| Records for processing |
<<<<

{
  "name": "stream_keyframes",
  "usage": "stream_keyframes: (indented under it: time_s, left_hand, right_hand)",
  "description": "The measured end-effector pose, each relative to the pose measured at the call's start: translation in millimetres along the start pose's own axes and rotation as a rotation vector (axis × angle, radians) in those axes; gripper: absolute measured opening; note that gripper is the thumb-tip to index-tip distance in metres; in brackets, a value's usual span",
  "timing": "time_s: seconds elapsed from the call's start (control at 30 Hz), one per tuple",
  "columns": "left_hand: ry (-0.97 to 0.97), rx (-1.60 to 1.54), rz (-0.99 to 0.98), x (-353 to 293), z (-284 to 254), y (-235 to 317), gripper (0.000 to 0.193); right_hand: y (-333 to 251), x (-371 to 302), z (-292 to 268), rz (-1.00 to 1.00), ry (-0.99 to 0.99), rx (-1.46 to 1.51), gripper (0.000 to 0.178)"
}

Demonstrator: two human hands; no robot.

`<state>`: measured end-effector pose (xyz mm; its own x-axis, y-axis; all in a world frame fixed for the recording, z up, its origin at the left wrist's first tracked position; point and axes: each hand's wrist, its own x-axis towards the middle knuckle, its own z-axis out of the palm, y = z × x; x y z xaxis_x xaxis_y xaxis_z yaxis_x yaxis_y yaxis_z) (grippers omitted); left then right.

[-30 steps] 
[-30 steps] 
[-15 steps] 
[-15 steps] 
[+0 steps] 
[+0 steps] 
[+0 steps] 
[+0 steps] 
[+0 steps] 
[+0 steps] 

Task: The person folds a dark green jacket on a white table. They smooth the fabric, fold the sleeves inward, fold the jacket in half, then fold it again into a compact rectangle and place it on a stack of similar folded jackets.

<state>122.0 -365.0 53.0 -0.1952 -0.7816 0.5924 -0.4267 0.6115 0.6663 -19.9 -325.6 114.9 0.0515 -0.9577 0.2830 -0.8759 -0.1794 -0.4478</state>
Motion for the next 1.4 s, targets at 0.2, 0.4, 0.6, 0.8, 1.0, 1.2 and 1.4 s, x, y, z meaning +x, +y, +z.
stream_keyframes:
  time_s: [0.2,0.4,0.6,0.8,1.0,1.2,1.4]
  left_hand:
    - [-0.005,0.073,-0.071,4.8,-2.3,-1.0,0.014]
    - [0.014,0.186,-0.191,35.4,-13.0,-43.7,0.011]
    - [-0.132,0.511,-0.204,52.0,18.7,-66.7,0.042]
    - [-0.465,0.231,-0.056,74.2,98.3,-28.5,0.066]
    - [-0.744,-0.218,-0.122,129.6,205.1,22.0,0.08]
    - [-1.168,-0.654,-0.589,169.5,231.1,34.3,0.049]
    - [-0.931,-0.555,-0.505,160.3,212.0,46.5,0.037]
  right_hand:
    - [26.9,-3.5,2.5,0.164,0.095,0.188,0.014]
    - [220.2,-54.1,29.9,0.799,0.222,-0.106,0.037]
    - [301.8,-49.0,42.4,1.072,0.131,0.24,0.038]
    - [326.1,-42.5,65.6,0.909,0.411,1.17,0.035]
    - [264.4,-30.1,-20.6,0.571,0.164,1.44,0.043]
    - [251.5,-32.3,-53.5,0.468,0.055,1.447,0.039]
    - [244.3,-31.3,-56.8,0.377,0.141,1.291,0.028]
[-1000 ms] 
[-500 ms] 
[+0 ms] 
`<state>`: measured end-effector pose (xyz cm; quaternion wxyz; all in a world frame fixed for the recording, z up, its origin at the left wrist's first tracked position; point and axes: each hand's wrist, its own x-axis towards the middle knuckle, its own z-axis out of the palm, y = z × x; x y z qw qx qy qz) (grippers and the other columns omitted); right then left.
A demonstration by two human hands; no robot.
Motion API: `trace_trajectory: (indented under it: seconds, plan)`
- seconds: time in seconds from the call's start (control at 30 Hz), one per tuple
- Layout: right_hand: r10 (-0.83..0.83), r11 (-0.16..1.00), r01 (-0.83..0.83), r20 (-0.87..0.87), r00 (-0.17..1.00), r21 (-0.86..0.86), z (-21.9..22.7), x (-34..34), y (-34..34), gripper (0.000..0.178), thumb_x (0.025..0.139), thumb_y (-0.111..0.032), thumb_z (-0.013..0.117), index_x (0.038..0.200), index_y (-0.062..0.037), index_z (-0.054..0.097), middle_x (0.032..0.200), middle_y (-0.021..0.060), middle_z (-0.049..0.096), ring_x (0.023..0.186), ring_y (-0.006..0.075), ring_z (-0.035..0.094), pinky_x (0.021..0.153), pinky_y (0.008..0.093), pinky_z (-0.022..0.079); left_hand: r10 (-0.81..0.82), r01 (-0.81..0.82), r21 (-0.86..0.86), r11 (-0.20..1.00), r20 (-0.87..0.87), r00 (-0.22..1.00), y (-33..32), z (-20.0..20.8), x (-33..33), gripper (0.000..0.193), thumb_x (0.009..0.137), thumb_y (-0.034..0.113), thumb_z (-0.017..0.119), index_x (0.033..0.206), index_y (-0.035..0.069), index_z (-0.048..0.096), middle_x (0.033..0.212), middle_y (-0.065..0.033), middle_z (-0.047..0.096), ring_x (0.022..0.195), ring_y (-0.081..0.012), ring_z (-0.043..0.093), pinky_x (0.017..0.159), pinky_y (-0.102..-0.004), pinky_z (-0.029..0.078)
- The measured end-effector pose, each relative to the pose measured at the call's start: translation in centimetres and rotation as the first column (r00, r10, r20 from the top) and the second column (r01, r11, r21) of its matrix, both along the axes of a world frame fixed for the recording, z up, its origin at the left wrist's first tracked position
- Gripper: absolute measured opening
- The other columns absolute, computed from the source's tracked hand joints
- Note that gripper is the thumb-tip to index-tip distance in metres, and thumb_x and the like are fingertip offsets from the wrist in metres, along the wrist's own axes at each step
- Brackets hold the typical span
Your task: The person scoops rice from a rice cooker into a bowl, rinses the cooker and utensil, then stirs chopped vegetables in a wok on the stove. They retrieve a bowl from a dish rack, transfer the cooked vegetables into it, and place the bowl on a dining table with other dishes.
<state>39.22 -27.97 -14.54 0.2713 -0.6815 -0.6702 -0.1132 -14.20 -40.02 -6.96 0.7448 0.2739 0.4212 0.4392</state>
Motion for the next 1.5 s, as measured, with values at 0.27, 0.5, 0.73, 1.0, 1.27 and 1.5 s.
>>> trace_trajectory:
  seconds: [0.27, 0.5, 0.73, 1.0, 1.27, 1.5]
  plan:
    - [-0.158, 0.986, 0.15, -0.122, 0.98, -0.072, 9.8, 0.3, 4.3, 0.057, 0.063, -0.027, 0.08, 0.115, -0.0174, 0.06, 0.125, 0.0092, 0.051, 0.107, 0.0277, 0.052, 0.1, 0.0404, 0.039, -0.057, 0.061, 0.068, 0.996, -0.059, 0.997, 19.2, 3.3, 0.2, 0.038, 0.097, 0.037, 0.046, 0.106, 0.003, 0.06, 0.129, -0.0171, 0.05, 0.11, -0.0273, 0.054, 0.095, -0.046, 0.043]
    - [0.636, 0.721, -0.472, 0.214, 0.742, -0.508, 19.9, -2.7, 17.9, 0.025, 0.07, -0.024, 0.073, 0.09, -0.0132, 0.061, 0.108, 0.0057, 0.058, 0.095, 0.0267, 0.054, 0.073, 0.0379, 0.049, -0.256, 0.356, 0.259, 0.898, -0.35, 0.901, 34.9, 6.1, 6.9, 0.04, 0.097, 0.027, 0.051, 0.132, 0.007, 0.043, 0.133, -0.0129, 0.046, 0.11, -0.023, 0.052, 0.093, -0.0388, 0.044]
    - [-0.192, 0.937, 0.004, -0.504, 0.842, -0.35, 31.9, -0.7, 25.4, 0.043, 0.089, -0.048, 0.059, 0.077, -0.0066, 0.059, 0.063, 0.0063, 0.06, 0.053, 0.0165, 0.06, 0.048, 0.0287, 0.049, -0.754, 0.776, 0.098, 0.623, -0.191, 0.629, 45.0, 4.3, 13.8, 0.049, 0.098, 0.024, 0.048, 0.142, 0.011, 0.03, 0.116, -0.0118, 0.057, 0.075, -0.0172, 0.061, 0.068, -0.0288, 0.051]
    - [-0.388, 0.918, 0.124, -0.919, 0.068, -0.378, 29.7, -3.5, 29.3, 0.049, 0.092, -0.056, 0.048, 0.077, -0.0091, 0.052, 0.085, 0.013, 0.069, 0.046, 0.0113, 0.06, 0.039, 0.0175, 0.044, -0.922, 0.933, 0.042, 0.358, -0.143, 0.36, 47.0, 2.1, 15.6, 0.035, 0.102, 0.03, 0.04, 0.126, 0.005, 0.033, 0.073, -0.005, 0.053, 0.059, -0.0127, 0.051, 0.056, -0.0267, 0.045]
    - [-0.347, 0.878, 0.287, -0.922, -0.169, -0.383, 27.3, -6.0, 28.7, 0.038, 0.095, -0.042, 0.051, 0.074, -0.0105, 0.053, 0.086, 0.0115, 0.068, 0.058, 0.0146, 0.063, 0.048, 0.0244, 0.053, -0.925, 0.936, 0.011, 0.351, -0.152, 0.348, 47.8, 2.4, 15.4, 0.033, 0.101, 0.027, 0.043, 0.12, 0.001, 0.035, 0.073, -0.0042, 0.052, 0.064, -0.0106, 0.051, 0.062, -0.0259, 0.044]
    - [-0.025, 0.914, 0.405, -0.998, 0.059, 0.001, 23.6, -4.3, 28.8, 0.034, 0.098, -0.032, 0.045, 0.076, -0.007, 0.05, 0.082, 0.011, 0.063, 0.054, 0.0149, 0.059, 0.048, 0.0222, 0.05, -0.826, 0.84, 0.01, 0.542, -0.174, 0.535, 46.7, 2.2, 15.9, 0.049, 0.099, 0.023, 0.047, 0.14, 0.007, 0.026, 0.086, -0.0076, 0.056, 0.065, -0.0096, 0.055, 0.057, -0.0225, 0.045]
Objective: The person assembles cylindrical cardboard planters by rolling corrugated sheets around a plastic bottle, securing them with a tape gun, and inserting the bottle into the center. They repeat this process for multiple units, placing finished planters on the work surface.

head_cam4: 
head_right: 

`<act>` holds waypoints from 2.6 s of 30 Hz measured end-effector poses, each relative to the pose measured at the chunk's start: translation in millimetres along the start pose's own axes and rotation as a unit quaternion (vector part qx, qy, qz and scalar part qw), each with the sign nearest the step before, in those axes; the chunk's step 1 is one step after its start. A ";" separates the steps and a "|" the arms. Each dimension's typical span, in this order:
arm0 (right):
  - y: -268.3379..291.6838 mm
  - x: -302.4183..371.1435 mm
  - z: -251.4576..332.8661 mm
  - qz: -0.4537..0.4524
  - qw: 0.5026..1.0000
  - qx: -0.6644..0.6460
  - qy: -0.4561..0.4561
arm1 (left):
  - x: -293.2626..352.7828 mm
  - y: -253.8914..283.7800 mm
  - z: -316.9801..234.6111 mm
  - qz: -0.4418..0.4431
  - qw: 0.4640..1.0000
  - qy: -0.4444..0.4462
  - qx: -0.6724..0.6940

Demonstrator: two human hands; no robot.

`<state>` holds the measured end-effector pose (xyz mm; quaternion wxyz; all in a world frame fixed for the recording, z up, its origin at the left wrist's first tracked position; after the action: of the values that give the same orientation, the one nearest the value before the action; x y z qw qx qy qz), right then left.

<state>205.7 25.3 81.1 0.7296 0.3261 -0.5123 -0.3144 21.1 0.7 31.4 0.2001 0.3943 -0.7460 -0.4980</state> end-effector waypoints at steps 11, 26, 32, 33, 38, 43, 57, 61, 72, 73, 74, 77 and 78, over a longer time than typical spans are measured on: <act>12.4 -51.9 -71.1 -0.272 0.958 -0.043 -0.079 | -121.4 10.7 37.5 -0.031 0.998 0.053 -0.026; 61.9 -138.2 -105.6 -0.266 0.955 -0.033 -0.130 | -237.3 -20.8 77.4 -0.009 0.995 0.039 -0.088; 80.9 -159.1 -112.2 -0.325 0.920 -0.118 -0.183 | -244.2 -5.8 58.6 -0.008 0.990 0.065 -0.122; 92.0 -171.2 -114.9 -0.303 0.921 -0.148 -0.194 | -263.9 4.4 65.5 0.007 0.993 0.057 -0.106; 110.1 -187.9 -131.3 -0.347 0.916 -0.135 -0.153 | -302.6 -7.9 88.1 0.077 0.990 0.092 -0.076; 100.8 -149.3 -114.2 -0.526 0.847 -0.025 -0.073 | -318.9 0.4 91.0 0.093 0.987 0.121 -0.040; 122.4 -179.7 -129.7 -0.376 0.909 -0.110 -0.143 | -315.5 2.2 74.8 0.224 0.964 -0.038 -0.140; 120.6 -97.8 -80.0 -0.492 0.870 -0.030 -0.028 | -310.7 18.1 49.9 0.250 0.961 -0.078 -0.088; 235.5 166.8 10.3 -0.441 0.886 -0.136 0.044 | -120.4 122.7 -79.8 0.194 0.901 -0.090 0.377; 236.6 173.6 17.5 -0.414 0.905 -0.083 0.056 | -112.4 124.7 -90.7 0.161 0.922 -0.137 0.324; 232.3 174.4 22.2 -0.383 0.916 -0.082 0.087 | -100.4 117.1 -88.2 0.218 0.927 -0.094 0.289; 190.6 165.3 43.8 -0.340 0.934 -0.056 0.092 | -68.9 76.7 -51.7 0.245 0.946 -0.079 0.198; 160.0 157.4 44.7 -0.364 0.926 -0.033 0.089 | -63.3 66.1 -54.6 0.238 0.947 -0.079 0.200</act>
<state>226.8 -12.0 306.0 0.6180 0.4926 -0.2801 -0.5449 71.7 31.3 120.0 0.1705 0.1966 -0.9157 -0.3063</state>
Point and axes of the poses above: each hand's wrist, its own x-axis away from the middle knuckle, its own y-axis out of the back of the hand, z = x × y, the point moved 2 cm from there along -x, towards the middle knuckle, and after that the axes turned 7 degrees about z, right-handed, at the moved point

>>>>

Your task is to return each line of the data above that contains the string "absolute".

| Answer to this exercise |
  "description": "The measured end-effector pose, each relative to the pose measured at the call's start: translation in millimetres along the start pose's own axes and rotation as a rotation vector (axis × angle, radians) in those axes; gripper: absolute measured opening; note that gripper is the thumb-tip to index-tip distance in metres; in brackets, a value's usual span",
- Gripper: absolute measured opening
- The other columns absolute, computed from the source's tracked hand joints

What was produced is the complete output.